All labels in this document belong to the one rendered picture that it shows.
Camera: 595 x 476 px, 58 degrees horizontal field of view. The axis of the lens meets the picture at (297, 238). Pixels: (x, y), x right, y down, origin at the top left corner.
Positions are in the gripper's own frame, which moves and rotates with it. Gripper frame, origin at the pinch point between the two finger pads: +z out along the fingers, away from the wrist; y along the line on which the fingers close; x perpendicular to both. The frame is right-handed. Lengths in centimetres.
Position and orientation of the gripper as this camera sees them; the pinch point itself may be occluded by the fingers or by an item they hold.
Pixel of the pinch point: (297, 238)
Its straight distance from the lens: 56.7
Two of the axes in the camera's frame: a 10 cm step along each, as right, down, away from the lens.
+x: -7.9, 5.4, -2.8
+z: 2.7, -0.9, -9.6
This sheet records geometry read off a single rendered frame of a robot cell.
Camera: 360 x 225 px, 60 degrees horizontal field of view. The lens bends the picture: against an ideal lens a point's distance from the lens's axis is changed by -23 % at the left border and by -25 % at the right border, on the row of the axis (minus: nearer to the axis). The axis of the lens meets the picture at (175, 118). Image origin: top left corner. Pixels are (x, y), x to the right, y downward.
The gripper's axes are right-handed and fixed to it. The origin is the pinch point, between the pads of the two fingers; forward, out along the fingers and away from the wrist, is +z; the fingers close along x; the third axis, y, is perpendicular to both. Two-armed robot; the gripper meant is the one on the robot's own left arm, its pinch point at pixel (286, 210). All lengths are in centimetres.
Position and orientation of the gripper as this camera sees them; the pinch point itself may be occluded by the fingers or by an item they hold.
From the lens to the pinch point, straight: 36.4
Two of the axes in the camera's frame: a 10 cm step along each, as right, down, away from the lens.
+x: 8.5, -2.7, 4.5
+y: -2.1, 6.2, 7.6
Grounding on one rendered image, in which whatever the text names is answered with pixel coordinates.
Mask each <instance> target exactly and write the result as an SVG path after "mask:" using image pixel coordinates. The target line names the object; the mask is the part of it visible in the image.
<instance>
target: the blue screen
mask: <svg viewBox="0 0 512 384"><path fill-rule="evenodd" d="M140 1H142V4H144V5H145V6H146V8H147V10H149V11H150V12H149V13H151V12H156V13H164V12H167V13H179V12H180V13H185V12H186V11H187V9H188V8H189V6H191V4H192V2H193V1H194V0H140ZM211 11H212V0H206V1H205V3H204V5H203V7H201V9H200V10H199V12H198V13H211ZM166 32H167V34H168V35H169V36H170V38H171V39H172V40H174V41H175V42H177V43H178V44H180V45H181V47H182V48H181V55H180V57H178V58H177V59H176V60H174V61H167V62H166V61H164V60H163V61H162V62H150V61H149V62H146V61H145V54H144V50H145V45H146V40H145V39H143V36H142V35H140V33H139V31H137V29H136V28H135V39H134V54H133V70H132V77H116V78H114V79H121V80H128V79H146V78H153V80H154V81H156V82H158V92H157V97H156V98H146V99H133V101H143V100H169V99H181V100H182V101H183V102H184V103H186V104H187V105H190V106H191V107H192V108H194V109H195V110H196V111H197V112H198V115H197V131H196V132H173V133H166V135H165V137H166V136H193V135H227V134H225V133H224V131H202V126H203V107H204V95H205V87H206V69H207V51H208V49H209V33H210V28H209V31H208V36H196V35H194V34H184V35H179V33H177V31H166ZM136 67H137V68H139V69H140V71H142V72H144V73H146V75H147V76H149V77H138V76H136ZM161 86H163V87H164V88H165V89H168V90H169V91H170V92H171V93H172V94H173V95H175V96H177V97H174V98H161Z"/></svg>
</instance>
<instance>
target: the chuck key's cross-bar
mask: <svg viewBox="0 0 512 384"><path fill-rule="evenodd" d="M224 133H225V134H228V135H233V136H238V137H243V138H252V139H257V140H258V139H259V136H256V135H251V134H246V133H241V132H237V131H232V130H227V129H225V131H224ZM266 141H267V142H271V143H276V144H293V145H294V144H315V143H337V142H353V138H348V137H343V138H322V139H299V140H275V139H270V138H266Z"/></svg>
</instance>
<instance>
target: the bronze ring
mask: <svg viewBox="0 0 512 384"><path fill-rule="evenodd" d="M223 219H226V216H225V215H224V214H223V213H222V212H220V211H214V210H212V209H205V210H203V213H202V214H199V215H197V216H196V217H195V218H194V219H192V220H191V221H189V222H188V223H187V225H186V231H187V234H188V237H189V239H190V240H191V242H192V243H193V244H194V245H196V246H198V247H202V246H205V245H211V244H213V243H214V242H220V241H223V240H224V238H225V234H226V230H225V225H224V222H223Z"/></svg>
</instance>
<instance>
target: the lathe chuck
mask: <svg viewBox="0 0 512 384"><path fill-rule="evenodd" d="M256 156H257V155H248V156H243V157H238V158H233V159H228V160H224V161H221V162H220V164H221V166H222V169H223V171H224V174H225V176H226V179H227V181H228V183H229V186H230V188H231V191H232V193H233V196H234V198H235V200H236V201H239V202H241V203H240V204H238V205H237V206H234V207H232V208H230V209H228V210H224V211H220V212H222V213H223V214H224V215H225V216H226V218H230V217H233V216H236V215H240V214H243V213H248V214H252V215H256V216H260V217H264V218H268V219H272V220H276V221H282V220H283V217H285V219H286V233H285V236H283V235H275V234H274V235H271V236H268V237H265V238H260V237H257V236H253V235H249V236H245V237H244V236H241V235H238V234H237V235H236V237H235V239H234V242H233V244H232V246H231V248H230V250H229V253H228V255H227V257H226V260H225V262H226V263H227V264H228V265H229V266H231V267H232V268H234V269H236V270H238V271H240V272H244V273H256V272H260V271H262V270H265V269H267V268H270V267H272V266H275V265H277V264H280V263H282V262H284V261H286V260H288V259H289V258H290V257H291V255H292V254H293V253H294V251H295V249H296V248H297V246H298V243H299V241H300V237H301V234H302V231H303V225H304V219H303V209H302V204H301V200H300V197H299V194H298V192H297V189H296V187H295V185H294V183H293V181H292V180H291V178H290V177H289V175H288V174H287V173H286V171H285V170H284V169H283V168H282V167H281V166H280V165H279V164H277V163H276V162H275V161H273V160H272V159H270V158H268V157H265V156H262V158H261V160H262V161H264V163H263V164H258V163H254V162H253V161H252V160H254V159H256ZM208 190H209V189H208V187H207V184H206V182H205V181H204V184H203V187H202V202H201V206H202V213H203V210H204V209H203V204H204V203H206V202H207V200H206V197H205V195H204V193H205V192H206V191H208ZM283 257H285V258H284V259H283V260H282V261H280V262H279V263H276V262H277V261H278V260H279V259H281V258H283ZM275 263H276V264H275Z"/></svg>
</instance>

* [Assigned task]: Looking at the data above, return every line from the one with "Its straight distance from the lens: 56.7" down to the one with "The gripper's axes", exactly and inclusively.

* [Solution to the exercise]:
Its straight distance from the lens: 56.7
Two of the axes in the camera's frame: a 10 cm step along each, as right, down, away from the lens.
+x: -7.9, 5.4, -2.8
+z: 2.7, -0.9, -9.6
This sheet records geometry read off a single rendered frame of a robot cell.
Camera: 360 x 225 px, 60 degrees horizontal field of view. The lens bends the picture: against an ideal lens a point's distance from the lens's axis is changed by -23 % at the left border and by -25 % at the right border, on the row of the axis (minus: nearer to the axis). The axis of the lens meets the picture at (175, 118). Image origin: top left corner. Pixels are (x, y), x to the right, y downward.
The gripper's axes are right-handed and fixed to it. The origin is the pinch point, between the pads of the two fingers; forward, out along the fingers and away from the wrist, is +z; the fingers close along x; the third axis, y, is perpendicular to both. Two-armed robot; the gripper meant is the one on the robot's own left arm, its pinch point at pixel (286, 210). All lengths are in centimetres.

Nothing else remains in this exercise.